# Laundry Tap Hose Connection



## mateostojic (3/10/11)

Hi Brewers,

My current source of brewing water is the outdoor tap, however my brew rig is located inside.
I have a polysulfone QD currently attached to the end of my garden hose, which i dragged inside to my brew rig. I connect the hose end to my carbon filter for brewing water into my HLT, and also use the water for cleaning. 
The laundry tap is much closer and also has hot water. Is there some kind of fitting, similar to the turbomatic, that can be used to attach a hose to the end of the laundry tap. 
The tap is not a typical laundry tap, its a kitchen style faucet as pictured.

Mate


----------



## Wimmig (3/10/11)

mateOstojic said:


> Hi Brewers,
> 
> My current source of brewing water is the outdoor tap, however my brew rig is located inside.
> I have a polysulfone QD currently attached to the end of my garden hose, which i dragged inside to my brew rig. I connect the hose end to my carbon filter for brewing water into my HLT, and also use the water for cleaning.
> ...



Is the end of that tap just a threaded bubbler fitting? They should just screw off, then a pop out mesh filter held in place by a white plastic washer will drop out. If that is the case you should be able to place any threaded unit into it.


----------



## Blackapple (3/10/11)

If the tap has a flexible hose underneath the sink, disconnect it from the fitting(turn of water at stop cock or mains) then connect a t piece and garden style tap to suit hose fittings, go to your local reece or tradelink and they should be able to help you out with the parts or perhaps another idea.
There is an attachment for a hose you can get at those asian $2 shops which fits over a standard tap, but not sure of their quality.


----------



## geoffd (3/10/11)

try unscrewing the gauze filter (the outlet bit) i can see a flat edge so I presume it is removable with a spanner, you then have a thread to work with, you could attach whatever type of fitting you want. If you're going into a water filter, then the gauze tap filter should be unnecessary?


----------



## MaltyHops (3/10/11)

Actually, the Big Green Shed has (and many other places I imagine) a
product just for his purpose - in the garden watering section - where a
replacement mesh filter is screwed which works with a standard garden
quick disconnect on a slider. Very convenient.
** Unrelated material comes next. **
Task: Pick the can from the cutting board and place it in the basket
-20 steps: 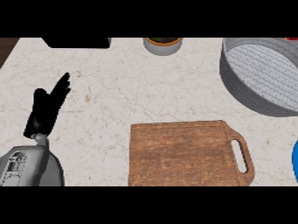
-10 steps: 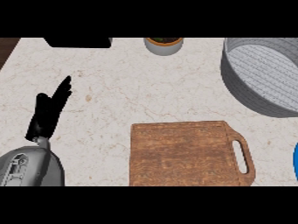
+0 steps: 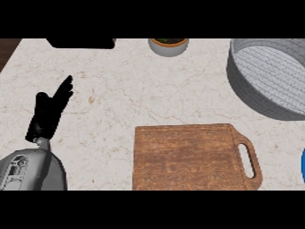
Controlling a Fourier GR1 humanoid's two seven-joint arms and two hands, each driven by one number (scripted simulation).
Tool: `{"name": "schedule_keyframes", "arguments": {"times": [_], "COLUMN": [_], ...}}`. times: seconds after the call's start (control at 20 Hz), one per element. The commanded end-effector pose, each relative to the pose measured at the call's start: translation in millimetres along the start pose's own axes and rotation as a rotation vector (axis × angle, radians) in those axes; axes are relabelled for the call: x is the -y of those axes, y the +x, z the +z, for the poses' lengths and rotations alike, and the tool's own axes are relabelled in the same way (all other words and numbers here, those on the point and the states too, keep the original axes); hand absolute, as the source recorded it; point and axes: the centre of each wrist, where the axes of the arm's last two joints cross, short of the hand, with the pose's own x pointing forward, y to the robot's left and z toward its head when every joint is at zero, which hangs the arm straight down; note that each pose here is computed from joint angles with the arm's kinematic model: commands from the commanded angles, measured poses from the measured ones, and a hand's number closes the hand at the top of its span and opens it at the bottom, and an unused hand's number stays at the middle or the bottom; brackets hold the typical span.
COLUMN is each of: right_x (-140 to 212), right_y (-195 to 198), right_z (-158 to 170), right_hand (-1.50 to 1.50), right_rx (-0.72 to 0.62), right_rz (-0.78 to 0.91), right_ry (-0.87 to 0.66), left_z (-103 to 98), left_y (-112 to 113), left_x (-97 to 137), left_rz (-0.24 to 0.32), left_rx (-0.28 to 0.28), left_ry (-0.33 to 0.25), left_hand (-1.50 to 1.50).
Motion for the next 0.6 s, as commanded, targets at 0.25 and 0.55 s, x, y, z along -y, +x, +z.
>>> {"name": "schedule_keyframes", "arguments": {"times": [0.25,0.55], "right_x": [-52,-75], "right_y": [-42,-52], "right_z": [1,5], "right_hand": [1.50,-1.50], "right_rx": [-0.117,-0.070], "right_rz": [-0.196,-0.300], "right_ry": [0.098,0.051], "left_z": [-2,-4], "left_y": [20,17], "left_x": [12,8], "left_rz": [0.012,-0.005], "left_rx": [0.024,0.017], "left_ry": [-0.015,-0.002], "left_hand": [0.00,0.00]}}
Can post a pix later if you can't trace this product - got one installed in
bathroom.

T.


----------



## geoffd (3/10/11)

fitting to connect tap thread to brass

s/s female to s/s male, brass female (with plumbing tape) to pushfit, I use this for immersion chiller hose.


----------



## Innes (3/10/11)

This is what I have on the end of my laundry spout. It cost about $5 from Bunnings (from the tap washer area).
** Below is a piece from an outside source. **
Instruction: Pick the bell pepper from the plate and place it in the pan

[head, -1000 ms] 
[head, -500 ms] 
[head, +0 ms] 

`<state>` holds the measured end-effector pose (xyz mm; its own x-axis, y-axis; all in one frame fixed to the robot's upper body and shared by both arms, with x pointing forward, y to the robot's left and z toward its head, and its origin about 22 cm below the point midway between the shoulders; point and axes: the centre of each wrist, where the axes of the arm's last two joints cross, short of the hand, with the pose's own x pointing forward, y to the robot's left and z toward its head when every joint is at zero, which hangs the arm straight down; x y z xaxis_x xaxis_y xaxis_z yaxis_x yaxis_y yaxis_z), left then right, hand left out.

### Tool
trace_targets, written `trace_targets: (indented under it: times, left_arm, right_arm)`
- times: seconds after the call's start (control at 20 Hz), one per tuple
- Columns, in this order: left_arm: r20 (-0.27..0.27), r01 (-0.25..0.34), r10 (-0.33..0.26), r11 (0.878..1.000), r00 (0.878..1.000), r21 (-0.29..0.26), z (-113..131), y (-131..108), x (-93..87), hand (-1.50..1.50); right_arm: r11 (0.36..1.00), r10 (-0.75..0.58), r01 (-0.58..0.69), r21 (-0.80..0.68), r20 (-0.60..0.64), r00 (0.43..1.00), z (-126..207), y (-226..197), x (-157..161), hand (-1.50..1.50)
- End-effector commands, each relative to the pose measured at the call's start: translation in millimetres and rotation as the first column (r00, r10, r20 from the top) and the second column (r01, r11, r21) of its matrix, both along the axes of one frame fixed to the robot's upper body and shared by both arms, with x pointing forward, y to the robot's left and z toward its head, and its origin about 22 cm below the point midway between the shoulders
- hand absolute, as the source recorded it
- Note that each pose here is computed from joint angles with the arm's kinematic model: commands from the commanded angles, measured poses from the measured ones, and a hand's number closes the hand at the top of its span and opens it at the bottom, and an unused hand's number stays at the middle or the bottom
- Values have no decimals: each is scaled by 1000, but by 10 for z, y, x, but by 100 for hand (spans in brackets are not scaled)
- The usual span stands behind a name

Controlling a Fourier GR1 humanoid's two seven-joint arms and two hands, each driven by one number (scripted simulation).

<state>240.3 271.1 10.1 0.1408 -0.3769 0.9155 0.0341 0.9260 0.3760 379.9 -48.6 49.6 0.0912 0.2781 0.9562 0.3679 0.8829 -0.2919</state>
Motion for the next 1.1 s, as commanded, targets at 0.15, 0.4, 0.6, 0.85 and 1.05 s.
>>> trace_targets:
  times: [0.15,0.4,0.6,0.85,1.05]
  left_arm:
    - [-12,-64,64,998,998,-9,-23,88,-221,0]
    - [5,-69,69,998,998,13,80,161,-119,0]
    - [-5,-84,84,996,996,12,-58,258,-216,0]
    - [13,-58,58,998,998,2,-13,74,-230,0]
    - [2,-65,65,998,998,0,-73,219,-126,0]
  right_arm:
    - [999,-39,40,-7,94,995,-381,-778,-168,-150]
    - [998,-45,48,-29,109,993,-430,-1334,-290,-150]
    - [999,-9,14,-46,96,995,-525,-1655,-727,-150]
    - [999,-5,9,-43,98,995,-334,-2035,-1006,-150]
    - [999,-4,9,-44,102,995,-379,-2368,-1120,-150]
It means I was used hot tap water to wash out kegs and I can run a hose out to my brewing area where I can have hot rinsing water via a trigger nozzle.

If your spout has an internal thread, you can purchase an adaptor (usually on the same shelf).


----------



## mateostojic (4/10/11)

Yup sure enough the tap filter was able to be unscrewed and now i have a female thread to work with.
I think i will pop over to a plumbing shop or Bunnilingus after work today and try and get a hose fitting to attach.

Thanks Brewers

Mate


----------



## Nick JD (4/10/11)

Are your washing machine hot & cold taps handy? Easy as to attach a hose to them...


----------



## Bribie G (4/10/11)

Bugger bugger - I bought a kit of bits for around $14 from Bunnings last year to plumb up my Reverse Osmosis system so I could run it off a garden hose, and it had just about every combination of bits in it but I only needed a couple, and tossed the rest in a brewery clean out just last week, including the bit described :angry: 
Def try the big green shed or Masters.


----------



## mateostojic (4/10/11)

Nick JD said:


> Are your washing machine hot & cold taps handy? Easy as to attach a hose to them...
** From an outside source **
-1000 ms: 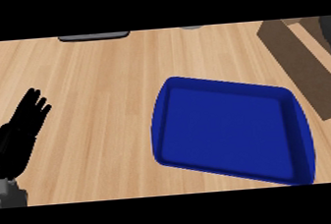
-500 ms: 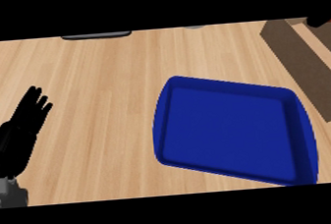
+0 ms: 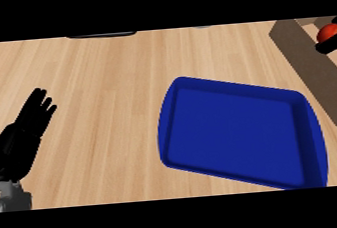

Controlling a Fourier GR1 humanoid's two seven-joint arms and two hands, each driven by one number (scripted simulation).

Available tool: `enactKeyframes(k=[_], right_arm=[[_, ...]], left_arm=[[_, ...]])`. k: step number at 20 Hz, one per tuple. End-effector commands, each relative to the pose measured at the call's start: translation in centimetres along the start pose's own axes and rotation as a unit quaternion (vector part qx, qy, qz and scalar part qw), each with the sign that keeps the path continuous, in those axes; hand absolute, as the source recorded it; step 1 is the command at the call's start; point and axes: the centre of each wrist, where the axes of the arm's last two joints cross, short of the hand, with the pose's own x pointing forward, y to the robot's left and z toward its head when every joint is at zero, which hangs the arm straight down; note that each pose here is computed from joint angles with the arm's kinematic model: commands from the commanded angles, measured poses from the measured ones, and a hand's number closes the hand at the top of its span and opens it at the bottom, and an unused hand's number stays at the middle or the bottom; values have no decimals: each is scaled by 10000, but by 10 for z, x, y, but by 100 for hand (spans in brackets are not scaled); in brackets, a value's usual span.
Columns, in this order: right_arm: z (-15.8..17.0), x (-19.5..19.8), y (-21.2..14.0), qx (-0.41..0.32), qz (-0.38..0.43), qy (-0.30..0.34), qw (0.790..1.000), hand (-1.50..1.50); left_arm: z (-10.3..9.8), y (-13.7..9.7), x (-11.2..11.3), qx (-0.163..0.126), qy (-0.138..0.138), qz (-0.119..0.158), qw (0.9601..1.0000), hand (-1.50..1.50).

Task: Pick the tomato from the tray and place it in the cardboard box

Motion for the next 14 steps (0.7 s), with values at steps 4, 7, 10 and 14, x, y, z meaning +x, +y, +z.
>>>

Yeah that was going to be my backup plan if i cant find anything for the laundry sink tap. The thing is that the hot and cold are separate which is not ideal.


----------



## mateostojic (4/10/11)

Bribie G said:


> Bugger bugger - I bought a kit of bits for around $14 from Bunnings last year to plumb up my Reverse Osmosis system so I could run it off a garden hose, and it had just about every combination of bits in it but I only needed a couple, and tossed the rest in a brewery clean out just last week, including the bit described :angry:
> Def try the big green shed or Masters.




No worries BG, the thought was there :icon_chickcheers: 

Mate


----------



## mateostojic (4/10/11)

I stopped over at Bunnings on the way home today and picked up these two fittings for a total of $10.






Works a treat. 
Cheers for the advice.


----------



## Wimmig (6/10/11)

Wachenfeld said:


> This is what I have on the end of my laundry spout. It cost about $5 from Bunnings (from the tap washer area).
> 
> It means I was used hot tap water to wash out kegs and I can run a hose out to my brewing area where I can have hot rinsing water via a trigger nozzle.
> 
> If your spout has an internal thread, you can purchase an adaptor (usually on the same shelf).



Hmm that looks handy...might stop by. Would have thought it's the kind of thing sponsors might carry. Seems of good use.


----------



## pimpsqueak (6/10/11)

mateOstojic said:


> I stopped over at Bunnings on the way home today and picked up these two fittings for a total of $10.
> 
> 
> View attachment 48840
> ...



Too right it does...


----------